Work task – Reproduce exactly the line that contains "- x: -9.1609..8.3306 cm" and all lines that follow it in the records below, ending with the last one.
──────────────────────────────
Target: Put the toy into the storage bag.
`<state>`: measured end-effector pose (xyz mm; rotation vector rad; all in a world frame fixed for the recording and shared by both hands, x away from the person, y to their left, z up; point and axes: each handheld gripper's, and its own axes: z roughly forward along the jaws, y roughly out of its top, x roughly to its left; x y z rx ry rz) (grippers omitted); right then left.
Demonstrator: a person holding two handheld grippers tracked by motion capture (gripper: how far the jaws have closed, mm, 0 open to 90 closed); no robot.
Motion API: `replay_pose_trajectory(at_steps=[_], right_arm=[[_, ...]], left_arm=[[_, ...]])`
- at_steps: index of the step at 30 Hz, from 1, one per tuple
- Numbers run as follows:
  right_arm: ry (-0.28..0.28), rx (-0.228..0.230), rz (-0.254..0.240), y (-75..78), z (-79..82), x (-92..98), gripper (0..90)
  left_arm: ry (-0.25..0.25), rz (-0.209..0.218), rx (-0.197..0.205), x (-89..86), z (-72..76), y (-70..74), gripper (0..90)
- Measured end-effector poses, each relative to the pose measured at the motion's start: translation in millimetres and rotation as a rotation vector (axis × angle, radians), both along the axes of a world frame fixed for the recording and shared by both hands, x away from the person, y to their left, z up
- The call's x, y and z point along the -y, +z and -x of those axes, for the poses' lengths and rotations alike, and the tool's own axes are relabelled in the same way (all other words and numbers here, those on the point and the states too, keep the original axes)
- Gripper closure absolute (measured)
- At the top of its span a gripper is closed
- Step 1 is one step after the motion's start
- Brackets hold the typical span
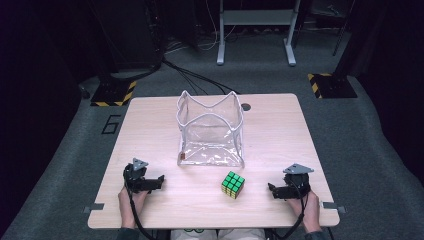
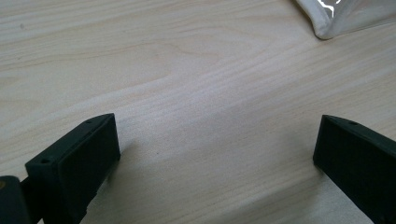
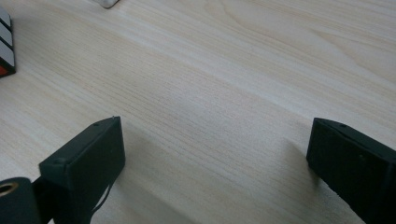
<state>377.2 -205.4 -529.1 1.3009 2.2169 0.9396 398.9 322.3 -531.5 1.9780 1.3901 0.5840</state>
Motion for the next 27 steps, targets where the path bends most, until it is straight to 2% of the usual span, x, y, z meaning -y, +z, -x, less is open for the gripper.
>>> replay_pose_trajectory(at_steps=[3,8,18,19,22,23,27], right_arm=[[-0.019,-0.004,-0.007,0.0,-0.4,-1.1,2.8],[-0.004,-0.007,0.005,0.4,-1.5,0.4,2.2],[-0.015,-0.022,0.009,1.9,-2.9,-0.4,0.6],[-0.001,-0.021,0.018,2.5,-2.7,0.0,0.6],[-0.016,-0.021,0.009,5.6,-1.1,-4.2,0.5],[0.001,-0.022,0.015,7.2,-0.6,-4.0,0.5],[0.007,-0.016,0.015,10.8,0.5,-8.0,0.5]], left_arm=[[0.0,0.0,0.0,0.0,0.0,0.0,0.2],[0.0,0.0,0.0,0.0,0.0,0.0,0.2],[0.0,0.001,0.0,0.1,0.0,0.0,0.2],[0.0,0.0,0.0,0.0,0.0,0.0,0.3],[0.001,0.0,0.001,0.1,0.0,0.0,0.2],[0.001,0.0,0.0,0.1,0.0,0.0,0.2],[0.0,0.0,0.001,0.0,0.0,0.0,0.2]])
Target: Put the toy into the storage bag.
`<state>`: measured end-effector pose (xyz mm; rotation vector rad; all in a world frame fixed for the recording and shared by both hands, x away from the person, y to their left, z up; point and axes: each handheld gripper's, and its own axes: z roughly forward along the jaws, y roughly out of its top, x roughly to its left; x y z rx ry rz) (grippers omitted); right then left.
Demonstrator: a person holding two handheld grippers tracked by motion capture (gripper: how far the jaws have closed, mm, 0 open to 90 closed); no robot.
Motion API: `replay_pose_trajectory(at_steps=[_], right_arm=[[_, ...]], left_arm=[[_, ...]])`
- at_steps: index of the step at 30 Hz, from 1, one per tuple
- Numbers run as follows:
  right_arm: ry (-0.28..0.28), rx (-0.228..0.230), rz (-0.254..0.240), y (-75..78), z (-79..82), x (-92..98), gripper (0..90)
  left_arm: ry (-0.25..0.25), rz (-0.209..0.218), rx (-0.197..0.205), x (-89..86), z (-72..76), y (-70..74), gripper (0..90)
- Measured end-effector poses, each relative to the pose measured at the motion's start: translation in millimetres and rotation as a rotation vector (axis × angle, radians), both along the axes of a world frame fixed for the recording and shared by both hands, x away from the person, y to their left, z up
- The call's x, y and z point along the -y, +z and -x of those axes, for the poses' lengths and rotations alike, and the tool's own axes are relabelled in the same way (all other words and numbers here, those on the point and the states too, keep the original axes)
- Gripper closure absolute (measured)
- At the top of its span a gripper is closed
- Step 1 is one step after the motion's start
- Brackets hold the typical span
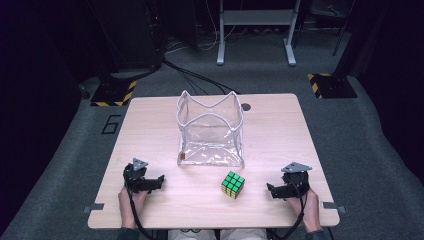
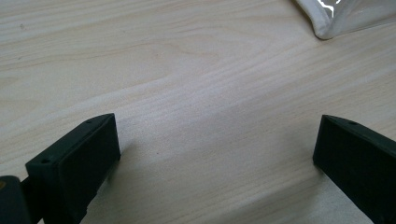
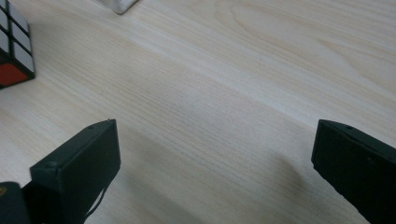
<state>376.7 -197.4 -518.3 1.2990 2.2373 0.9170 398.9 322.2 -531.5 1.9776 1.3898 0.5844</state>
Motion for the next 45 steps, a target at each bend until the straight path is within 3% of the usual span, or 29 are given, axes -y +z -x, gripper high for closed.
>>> replay_pose_trajectory(at_steps=[9,21,45], right_arm=[[0.047,0.024,0.021,14.3,6.8,-13.7,0.5],[0.106,0.038,0.012,28.2,13.3,-29.0,0.5],[0.203,0.041,-0.002,39.8,19.4,-61.3,0.3]], left_arm=[[0.0,0.0,0.0,0.0,0.0,0.0,0.2],[0.0,0.0,0.0,0.0,0.0,0.0,0.3],[0.0,0.002,0.0,0.1,0.0,-0.1,0.3]])
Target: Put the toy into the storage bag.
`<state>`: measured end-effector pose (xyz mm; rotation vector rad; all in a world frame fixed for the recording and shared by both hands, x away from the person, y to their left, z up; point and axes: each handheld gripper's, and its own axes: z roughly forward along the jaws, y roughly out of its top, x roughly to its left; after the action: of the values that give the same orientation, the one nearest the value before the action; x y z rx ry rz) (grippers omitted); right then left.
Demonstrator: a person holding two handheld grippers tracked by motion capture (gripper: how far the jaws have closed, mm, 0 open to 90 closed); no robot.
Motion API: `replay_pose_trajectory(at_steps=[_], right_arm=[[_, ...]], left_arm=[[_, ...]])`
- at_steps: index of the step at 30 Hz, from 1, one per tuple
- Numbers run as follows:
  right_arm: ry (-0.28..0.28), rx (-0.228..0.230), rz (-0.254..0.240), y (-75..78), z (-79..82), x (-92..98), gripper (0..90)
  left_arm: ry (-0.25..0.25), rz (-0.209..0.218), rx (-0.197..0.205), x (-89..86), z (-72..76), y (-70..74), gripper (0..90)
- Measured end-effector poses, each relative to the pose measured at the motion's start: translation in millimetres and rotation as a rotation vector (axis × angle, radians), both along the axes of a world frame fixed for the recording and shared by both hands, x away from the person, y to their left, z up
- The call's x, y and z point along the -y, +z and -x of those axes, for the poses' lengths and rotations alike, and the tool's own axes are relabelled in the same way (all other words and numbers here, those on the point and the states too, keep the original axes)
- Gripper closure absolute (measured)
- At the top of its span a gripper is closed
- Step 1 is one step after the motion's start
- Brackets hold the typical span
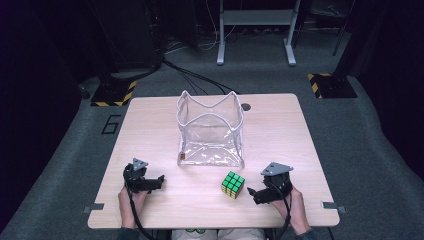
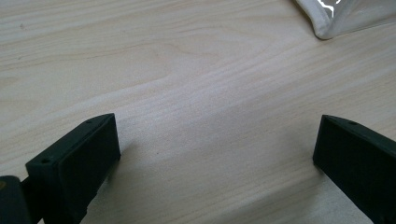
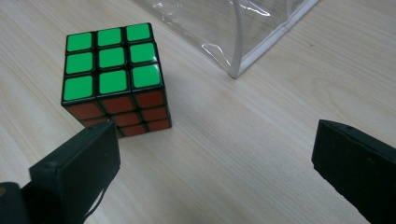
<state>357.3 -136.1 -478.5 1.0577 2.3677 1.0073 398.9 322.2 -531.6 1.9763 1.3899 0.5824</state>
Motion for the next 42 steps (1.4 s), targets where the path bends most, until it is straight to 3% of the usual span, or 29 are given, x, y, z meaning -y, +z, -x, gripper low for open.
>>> replay_pose_trajectory(at_steps=[16,42], right_arm=[[0.059,-0.028,-0.021,-0.5,-0.7,-21.6,0.0],[0.153,-0.065,0.003,-4.9,-8.0,-58.8,2.4]], left_arm=[[0.001,0.001,0.001,0.0,0.0,0.0,0.5],[-0.002,-0.001,0.0,-0.2,0.1,0.1,0.6]])
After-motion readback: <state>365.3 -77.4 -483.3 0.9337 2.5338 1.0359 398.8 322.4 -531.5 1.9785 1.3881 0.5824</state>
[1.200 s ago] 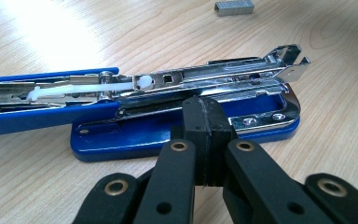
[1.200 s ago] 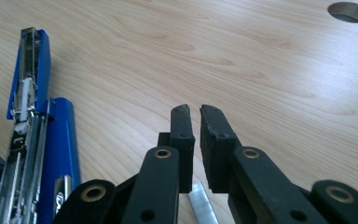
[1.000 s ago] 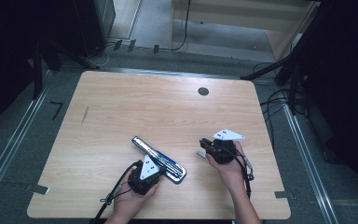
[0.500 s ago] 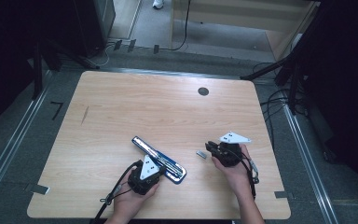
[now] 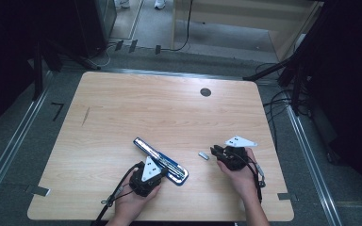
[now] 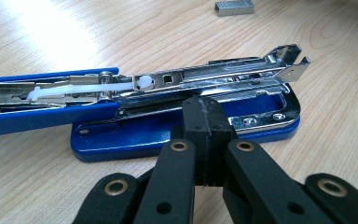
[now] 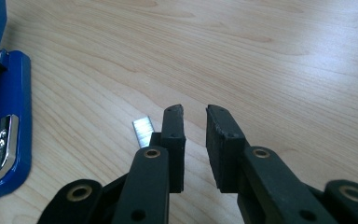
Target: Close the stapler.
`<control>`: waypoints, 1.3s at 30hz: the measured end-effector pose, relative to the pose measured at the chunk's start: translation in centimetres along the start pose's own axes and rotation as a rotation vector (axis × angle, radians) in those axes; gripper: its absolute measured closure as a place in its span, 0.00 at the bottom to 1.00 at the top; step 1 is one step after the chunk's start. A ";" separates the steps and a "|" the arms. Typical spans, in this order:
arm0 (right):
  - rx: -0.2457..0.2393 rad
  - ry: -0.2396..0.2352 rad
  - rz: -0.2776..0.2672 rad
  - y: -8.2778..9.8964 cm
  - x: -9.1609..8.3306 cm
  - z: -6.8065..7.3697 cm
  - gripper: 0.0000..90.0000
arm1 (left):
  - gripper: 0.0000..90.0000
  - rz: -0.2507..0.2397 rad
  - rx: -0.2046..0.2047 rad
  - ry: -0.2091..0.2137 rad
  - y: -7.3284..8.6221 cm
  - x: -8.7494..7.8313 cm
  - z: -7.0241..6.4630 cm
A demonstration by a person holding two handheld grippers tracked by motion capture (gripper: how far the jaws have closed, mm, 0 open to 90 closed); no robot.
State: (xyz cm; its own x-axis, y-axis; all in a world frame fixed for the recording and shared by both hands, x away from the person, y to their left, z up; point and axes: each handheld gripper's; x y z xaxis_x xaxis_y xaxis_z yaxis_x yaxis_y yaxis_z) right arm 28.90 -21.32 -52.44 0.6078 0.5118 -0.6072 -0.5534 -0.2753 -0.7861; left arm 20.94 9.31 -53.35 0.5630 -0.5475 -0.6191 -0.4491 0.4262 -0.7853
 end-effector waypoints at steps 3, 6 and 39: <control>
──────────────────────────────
Solution for this task –
  - x: -9.1609..8.3306 cm
  - z: -6.8065..7.3697 cm
  - gripper: 0.0000..90.0000
arm1 (left):
  - gripper: 0.0000..90.0000
  - rz: -0.2507..0.2397 rad
  - rx: -0.2046..0.2047 rad
  - ry: -0.2091..0.2137 rad
  - y: -7.3284..8.6221 cm
  - x: -8.7494..7.8313 cm
  - z: -7.0241..6.4630 cm
A demonstration by a person holding two handheld grippers tracked by motion capture (gripper: how far the jaws have closed, mm, 0 open to 90 closed); no robot.
State: (xyz cm; its own x-axis, y-axis; all in a world frame fixed for the recording and shared by both hands, x away from the person, y to their left, z up; point and axes: each handheld gripper's; x y z xaxis_x xaxis_y xaxis_z yaxis_x yaxis_y yaxis_z) right arm 28.90 -21.32 -52.44 0.6078 0.5118 -0.6072 -0.5534 -0.2753 -0.7861; left arm 20.94 9.31 -53.35 0.5630 -0.5475 -0.6191 -0.4491 0.4262 -0.7853
 end-effector waypoints at steps 3, 6 and 39: <control>

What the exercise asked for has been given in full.